Co zrobić, gdy ktoś ciągle ci nonsensownie plotkuje o innych, a szczególnie wówczas, gdy nawet nie znasz osoby, o której ten ktoś mówi czy narzeka na nią? Nie słuchaj, nie wierz i nie osądzaj, a jeśli wiesz, że twój umysł jest za słaby, by sobie z tym poradzić, ignoruj plotkarzy. Co robić, jeśli jesteś przedmiotem złośliwego krytycyzmu? Wtedy muszę ci pogratulować: to wielka szansa na praktykowanie Bodhiczitty i cierpliwości. Ktoś dał ci wielką okazję do przekształcenia intelektualnego rozumienia w rozumienie doświadczone. Podziękuj mu i dedykuj mu swoją zasługę. Jeśli nie ma nikogo, kto sprawia, że cierpisz, jeśli nie ma cierpienia, czasem bardzo trudno jest rozwijać mądrość i współczucie. Jeśli nie możesz sobie z nimi poradzić, ignoruj ich na zewnątrz, ale nigdy nie porzucaj ich w swojej praktyce Bodhiczitty. Zawsze gdy mam ten rodzaj doświadczenia, najpierw próbuję spojrzeć na siebie. Zawsze trudno jest spojrzeć na siebie i powiedzieć: „Hej! Jest ze mną coś nie tak, spróbuję się poprawić”. Następnie próbuję zrozumieć, dlaczego ludzie reagują na mnie tak negatywnie i złośliwie. Potem próbuję stać się silniejszy. Siła, o której mówię, to nie walka Kung Fu, w czym są całkiem niezłe moje mniszki, ale siła zrozumienia poprzez rozwijanie mądrości, miłości i współczucia. Z tym zrozumieniem moje emocje rozpuszczają się i przekształcają we wspaniałą ścieżkę. Emocje nie są złe, jeśli wiesz, jak z nimi postępować. Mogą być użyte jako motory pomagające ci na ścieżce, szczególnie wtedy, gdy jesteś dobrym praktykującym. Kiedy jesteś przeciętnym praktykującym, musisz je odciąć i pracować z nimi, aż będziesz gotów do ich przekształcenia i tańczenia z nimi.

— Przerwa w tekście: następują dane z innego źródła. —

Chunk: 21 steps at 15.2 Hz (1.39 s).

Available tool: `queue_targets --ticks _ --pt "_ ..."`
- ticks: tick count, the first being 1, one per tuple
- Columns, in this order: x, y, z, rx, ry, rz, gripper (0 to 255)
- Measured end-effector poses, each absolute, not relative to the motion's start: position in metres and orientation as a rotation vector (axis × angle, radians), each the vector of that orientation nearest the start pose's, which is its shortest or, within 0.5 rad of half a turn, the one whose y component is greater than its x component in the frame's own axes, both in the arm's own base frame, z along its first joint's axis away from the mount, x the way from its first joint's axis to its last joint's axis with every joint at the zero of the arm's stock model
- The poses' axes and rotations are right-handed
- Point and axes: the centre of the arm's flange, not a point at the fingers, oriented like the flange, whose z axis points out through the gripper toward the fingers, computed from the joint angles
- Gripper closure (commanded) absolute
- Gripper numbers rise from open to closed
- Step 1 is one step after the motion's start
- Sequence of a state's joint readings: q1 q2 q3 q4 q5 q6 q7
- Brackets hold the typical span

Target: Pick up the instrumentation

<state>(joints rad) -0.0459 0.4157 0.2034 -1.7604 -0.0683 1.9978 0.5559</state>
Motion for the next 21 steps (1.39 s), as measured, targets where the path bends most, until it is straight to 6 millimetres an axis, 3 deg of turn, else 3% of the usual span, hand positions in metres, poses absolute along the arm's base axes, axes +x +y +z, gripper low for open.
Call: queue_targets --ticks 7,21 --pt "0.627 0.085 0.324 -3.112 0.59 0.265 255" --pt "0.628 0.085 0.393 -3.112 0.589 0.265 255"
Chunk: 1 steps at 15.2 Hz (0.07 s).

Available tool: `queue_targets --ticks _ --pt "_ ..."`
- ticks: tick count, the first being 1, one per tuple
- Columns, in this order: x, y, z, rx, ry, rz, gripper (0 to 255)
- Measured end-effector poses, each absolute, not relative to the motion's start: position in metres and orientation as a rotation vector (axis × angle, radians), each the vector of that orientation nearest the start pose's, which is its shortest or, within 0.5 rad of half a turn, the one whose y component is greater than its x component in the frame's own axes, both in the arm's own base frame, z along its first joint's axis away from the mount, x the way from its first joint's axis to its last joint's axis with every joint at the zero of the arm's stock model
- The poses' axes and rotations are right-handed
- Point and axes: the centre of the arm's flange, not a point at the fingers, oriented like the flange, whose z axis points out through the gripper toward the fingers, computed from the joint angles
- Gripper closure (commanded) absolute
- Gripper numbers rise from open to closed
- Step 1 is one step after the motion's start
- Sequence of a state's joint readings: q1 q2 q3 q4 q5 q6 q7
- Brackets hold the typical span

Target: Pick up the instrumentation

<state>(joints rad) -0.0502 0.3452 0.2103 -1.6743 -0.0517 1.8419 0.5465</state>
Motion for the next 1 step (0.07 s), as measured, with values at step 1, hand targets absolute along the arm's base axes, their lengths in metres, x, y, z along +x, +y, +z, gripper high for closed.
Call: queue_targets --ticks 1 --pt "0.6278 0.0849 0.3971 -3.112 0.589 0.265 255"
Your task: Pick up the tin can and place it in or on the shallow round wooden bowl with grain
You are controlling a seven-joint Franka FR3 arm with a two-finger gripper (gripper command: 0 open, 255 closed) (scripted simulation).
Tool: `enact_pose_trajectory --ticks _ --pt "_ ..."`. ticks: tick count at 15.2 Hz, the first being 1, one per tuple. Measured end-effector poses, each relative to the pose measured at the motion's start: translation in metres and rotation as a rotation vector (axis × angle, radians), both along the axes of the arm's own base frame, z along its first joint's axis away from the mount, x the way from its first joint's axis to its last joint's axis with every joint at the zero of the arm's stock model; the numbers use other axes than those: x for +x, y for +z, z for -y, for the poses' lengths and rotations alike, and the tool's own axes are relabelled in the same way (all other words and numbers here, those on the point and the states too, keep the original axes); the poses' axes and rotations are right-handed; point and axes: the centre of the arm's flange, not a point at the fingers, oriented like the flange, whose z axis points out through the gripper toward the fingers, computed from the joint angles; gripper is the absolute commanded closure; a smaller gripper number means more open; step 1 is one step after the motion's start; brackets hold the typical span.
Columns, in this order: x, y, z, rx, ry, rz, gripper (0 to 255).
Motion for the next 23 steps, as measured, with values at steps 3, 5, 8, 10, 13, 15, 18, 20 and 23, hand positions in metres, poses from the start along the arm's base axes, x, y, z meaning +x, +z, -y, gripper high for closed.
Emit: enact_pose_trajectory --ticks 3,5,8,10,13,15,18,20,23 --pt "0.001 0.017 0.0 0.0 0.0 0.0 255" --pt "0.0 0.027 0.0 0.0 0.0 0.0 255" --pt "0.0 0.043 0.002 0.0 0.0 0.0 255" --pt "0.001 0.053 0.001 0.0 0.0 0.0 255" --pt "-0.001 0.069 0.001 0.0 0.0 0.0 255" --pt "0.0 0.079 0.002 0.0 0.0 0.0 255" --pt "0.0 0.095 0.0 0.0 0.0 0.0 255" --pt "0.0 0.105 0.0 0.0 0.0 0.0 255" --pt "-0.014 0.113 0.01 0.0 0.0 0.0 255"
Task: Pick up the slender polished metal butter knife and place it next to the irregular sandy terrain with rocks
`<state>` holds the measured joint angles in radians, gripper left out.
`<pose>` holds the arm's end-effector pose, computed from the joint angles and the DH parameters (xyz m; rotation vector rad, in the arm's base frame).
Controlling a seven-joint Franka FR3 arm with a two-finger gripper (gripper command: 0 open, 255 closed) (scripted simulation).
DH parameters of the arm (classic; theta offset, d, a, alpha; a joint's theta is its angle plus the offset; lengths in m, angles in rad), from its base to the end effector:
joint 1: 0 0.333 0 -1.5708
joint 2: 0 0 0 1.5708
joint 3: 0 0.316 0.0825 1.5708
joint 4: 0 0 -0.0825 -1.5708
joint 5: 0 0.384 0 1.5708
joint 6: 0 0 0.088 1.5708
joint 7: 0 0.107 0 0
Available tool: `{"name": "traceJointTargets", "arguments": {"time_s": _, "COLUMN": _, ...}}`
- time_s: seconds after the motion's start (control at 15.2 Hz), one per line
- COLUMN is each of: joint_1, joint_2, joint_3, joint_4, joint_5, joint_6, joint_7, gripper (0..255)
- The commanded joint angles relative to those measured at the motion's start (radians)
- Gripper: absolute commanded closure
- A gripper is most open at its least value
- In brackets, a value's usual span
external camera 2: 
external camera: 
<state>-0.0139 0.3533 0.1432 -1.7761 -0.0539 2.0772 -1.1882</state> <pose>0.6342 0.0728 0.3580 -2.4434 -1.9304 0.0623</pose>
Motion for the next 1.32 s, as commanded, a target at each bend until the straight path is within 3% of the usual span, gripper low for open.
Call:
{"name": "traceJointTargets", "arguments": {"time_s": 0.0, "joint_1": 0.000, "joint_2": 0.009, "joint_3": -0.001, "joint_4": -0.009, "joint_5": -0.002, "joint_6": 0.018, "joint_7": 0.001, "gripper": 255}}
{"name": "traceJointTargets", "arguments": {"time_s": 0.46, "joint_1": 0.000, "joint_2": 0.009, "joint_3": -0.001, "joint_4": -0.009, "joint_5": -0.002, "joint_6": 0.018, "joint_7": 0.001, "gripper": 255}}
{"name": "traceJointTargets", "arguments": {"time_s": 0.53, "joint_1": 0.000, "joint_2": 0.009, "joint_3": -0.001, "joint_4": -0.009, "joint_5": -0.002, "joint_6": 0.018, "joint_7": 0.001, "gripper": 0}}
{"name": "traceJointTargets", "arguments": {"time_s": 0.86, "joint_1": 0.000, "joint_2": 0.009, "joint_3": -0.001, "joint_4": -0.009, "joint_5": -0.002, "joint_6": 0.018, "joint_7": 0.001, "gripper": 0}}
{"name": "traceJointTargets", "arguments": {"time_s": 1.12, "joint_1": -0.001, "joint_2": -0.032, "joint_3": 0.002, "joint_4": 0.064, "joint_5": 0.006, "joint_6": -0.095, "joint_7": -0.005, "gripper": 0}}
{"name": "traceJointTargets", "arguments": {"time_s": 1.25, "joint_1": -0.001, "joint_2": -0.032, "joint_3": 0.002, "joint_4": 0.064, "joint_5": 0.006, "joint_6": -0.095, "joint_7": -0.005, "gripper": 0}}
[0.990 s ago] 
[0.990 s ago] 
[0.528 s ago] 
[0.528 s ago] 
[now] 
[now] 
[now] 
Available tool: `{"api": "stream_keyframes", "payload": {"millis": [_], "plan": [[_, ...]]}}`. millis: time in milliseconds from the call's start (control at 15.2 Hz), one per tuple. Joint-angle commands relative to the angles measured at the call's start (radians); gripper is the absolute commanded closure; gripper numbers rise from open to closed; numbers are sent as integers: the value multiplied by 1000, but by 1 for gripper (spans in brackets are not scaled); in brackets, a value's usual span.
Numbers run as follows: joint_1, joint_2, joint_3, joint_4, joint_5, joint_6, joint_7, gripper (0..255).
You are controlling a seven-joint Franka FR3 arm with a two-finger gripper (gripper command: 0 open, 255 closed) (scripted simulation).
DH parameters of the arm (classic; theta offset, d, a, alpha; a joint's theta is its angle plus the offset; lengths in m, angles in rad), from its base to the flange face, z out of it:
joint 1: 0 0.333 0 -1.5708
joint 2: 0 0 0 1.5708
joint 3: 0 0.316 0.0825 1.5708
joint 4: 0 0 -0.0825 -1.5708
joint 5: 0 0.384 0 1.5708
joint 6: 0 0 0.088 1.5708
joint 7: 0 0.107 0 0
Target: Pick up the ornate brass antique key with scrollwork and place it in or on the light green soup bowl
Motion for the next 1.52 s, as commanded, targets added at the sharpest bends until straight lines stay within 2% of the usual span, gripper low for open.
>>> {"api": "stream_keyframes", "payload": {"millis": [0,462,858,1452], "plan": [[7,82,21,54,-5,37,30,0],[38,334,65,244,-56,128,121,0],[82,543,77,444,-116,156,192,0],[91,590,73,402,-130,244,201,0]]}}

Jest takie powiedzenie, że kto reaguje na emocje, jest przegranym, wielkim przegranym. A więc nie reagujcie na emocje - jeśli nie potraficie harmonijnie z nimi tańczyć, ignorujcie je. To wszystko na teraz. Ponieważ widzę na Facebooku setki czy tysiące zdjęć, nie sądzę, bym powinienem tracić czas na umieszczanie ich tu wszystkich. Zatem korzystam z możliwości wyboru i dzielę się tu nimi z tymi z was. którzy nie mieli dostępu do ostatnich zdarzeń na Tajwanie. Za dzień lub dwa znów coś napiszę. Mam nadzieję, że tłumacze na różne języki nadążają! Przepraszam za moją rozwlekłość.